_TASK DIRECTIONS_
All of the data should be restated word for word, with the pictures omitted.

_DATA BELOW_
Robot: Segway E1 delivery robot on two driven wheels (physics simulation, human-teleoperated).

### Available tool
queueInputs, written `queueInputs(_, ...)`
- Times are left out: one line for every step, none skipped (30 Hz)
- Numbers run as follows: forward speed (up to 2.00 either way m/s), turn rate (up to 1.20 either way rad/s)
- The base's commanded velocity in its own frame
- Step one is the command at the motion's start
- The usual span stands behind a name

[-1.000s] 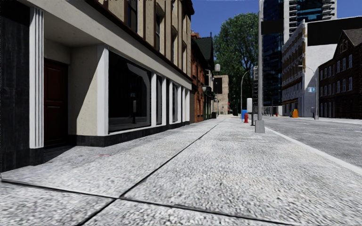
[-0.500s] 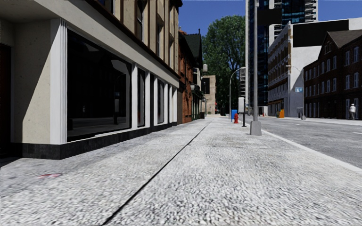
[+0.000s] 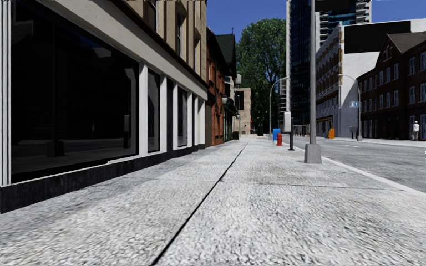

_RESPONSE BOX_
Robot: Segway E1 delivery robot on two driven wheels (physics simulation, human-teleoperated).

### Available tool
queueInputs, written `queueInputs(_, ...)`
- Times are left out: one line for every step, none skipped (30 Hz)
- Numbers run as follows: forward speed (up to 2.00 either way m/s), turn rate (up to 1.20 either way rad/s)
- The base's commanded velocity in its own frame
- Step one is the command at the motion's start
- The usual span stands behind a name

[-1.000s] 
[-0.500s] 
[+0.000s] 

There is nothing further to add to the answer.